SOURCE DATA
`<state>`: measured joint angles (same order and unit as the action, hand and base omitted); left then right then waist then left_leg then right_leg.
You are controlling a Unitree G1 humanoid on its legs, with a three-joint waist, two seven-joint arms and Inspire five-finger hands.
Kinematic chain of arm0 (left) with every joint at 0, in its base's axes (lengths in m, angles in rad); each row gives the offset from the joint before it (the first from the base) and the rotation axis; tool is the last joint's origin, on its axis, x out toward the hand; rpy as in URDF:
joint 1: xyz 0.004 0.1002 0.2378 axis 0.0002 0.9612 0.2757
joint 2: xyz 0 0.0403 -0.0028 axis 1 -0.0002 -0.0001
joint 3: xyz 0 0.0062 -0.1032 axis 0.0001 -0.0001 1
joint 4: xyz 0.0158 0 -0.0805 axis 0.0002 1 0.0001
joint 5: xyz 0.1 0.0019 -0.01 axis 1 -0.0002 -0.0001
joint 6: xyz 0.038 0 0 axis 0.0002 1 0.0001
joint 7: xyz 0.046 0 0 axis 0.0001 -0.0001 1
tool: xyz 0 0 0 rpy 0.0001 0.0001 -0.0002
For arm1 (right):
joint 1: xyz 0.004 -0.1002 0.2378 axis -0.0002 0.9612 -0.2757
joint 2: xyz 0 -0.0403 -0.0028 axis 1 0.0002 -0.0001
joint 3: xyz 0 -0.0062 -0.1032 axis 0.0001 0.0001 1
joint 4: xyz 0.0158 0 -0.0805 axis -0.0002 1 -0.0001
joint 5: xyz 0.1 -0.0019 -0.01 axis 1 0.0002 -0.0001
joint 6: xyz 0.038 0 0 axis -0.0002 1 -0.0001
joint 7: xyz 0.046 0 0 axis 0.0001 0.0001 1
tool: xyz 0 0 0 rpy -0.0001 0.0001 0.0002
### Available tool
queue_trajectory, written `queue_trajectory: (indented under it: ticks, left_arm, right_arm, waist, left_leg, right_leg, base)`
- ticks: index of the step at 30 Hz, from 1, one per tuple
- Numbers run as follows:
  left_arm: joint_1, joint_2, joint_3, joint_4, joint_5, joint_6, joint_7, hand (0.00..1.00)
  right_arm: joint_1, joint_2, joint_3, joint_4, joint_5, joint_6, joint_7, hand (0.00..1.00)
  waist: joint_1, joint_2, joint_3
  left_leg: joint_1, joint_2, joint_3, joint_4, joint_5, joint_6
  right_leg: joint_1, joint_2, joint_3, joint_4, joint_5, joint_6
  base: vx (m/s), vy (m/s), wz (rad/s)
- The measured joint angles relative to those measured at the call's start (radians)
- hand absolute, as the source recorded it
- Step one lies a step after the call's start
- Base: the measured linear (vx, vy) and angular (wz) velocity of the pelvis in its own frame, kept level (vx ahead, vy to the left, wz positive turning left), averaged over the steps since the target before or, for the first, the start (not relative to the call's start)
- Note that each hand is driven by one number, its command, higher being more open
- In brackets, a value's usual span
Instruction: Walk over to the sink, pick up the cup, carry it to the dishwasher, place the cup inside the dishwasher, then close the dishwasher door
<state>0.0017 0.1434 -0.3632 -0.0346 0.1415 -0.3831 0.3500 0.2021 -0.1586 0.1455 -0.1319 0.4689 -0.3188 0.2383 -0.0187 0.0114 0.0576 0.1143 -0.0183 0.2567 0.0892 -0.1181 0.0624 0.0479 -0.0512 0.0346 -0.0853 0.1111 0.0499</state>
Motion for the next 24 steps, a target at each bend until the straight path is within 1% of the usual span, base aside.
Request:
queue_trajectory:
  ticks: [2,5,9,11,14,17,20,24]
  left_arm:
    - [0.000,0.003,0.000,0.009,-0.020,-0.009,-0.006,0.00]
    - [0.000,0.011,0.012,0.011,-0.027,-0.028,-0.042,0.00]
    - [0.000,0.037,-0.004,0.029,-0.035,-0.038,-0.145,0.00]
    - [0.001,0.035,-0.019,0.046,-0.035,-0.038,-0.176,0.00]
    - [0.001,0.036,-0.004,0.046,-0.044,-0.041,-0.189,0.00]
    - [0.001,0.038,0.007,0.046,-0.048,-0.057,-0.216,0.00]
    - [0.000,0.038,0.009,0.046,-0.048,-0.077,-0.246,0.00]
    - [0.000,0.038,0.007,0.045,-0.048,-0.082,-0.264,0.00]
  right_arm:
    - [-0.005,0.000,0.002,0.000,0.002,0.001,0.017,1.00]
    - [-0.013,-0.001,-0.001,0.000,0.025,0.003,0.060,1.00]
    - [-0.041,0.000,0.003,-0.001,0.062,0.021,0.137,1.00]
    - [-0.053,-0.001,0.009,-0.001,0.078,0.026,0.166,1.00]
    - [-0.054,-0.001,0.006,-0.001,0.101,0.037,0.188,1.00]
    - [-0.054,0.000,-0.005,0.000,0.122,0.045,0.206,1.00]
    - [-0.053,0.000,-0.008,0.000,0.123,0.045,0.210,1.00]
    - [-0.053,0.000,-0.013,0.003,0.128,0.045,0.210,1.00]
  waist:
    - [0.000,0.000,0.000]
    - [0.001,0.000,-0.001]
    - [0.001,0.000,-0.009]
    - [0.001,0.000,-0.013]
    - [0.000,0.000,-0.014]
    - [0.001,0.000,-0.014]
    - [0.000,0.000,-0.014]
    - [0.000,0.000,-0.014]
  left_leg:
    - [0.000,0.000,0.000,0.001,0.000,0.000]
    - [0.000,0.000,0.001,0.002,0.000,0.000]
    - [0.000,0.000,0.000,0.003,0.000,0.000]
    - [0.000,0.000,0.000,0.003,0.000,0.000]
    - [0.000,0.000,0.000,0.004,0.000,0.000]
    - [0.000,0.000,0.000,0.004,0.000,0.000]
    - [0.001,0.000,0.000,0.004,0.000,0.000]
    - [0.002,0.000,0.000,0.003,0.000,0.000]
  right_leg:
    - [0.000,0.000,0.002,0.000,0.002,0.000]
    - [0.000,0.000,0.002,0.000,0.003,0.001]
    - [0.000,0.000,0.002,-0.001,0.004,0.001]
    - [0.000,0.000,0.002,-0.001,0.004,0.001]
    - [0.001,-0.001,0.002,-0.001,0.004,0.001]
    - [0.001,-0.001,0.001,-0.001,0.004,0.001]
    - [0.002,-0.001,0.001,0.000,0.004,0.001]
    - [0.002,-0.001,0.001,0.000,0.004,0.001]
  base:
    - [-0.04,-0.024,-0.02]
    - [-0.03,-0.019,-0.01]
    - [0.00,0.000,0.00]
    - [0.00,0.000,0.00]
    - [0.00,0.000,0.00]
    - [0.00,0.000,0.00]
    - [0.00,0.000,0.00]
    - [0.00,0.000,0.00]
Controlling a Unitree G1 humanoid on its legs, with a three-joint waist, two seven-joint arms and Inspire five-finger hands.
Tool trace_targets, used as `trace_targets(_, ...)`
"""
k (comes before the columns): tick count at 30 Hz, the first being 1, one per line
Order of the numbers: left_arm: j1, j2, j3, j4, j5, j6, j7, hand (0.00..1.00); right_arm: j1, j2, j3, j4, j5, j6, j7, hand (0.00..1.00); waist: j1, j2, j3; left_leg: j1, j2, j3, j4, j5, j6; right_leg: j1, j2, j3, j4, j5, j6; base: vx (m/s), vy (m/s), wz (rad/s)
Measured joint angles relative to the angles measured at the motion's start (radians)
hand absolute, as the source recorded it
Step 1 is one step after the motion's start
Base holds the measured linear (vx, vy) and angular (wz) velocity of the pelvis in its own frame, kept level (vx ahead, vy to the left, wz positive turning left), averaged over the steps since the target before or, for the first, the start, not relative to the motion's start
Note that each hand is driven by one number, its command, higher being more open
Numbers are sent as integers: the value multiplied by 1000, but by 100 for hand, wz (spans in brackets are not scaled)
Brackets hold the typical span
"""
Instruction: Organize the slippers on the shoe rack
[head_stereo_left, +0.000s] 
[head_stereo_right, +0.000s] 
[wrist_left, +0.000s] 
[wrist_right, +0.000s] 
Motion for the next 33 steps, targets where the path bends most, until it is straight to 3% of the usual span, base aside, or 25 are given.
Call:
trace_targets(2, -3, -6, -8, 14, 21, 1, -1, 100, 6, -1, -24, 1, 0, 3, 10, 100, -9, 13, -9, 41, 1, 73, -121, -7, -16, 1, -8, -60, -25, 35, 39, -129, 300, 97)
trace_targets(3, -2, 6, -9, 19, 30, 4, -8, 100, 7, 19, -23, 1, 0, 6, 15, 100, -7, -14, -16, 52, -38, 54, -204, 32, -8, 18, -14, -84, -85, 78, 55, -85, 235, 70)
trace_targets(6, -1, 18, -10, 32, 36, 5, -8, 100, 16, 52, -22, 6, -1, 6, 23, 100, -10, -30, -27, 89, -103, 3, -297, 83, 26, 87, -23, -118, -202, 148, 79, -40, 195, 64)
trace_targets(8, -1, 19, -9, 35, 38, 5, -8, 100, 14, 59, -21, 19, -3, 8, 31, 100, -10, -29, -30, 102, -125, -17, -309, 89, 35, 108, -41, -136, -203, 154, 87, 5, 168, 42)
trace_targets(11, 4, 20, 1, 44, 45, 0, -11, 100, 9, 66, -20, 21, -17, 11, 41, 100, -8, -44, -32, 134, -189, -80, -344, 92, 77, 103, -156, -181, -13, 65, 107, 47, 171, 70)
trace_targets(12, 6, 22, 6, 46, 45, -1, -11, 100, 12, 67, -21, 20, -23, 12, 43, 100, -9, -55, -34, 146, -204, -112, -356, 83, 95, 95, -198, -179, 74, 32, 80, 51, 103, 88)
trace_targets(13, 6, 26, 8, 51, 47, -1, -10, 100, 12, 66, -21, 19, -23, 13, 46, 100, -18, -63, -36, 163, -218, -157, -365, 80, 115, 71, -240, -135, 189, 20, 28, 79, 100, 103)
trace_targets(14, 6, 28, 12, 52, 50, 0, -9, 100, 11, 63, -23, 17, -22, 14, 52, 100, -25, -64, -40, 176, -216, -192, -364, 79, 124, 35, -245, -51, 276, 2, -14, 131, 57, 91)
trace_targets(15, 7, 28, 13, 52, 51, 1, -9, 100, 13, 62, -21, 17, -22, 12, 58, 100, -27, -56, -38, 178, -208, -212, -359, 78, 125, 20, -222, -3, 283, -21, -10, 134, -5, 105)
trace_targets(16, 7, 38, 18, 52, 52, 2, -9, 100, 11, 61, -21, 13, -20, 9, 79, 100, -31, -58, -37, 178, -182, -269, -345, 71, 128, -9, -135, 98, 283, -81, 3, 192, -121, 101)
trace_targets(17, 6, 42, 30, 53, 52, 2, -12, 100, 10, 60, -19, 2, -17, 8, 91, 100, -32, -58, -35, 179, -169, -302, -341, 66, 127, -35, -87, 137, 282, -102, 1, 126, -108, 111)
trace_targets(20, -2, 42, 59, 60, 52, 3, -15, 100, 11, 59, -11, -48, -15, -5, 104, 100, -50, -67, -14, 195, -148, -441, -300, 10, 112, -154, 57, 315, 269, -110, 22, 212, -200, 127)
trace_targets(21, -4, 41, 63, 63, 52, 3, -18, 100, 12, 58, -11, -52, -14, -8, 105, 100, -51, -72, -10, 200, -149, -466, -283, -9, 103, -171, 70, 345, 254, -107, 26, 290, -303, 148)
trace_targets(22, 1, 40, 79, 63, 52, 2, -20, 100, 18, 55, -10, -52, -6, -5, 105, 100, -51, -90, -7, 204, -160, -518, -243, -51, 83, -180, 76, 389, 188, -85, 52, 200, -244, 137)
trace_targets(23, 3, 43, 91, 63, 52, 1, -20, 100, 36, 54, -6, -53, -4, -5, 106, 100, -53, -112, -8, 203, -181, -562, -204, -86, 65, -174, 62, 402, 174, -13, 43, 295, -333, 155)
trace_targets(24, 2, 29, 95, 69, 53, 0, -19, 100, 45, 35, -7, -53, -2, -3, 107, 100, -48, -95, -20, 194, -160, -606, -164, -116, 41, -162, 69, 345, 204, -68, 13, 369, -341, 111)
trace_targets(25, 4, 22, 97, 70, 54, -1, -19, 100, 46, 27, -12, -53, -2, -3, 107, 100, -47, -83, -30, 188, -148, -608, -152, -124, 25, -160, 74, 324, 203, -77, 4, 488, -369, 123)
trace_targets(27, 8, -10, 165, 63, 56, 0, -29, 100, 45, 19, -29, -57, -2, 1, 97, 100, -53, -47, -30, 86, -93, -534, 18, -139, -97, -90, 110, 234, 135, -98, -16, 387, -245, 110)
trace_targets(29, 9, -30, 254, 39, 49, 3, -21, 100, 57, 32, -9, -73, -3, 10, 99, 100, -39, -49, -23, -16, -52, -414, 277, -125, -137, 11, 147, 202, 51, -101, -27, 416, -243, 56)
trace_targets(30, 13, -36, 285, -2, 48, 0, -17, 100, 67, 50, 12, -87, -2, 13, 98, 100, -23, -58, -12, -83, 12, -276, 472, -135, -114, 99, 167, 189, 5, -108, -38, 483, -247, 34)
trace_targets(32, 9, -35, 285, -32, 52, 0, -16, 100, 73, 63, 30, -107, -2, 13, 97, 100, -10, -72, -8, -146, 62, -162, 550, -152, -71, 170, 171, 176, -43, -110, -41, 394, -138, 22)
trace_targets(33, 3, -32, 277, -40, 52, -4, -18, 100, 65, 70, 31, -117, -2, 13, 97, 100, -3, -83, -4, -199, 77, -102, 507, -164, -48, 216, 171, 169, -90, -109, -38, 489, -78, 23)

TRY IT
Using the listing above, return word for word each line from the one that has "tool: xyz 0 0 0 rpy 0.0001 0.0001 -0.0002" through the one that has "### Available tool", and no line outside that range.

OUTPUT OF THE EXERCISE
tool: xyz 0 0 0 rpy 0.0001 0.0001 -0.0002
For arm1 (right):
joint 1: xyz 0.004 -0.1002 0.2378 axis -0.0002 0.9612 -0.2757
joint 2: xyz 0 -0.0403 -0.0028 axis 1 0.0002 -0.0001
joint 3: xyz 0 -0.0062 -0.1032 axis 0.0001 0.0001 1
joint 4: xyz 0.0158 0 -0.0805 axis -0.0002 1 -0.0001
joint 5: xyz 0.1 -0.0019 -0.01 axis 1 0.0002 -0.0001
joint 6: xyz 0.038 0 0 axis -0.0002 1 -0.0001
joint 7: xyz 0.046 0 0 axis 0.0001 0.0001 1
tool: xyz 0 0 0 rpy -0.0001 0.0001 0.0002
### Available tool

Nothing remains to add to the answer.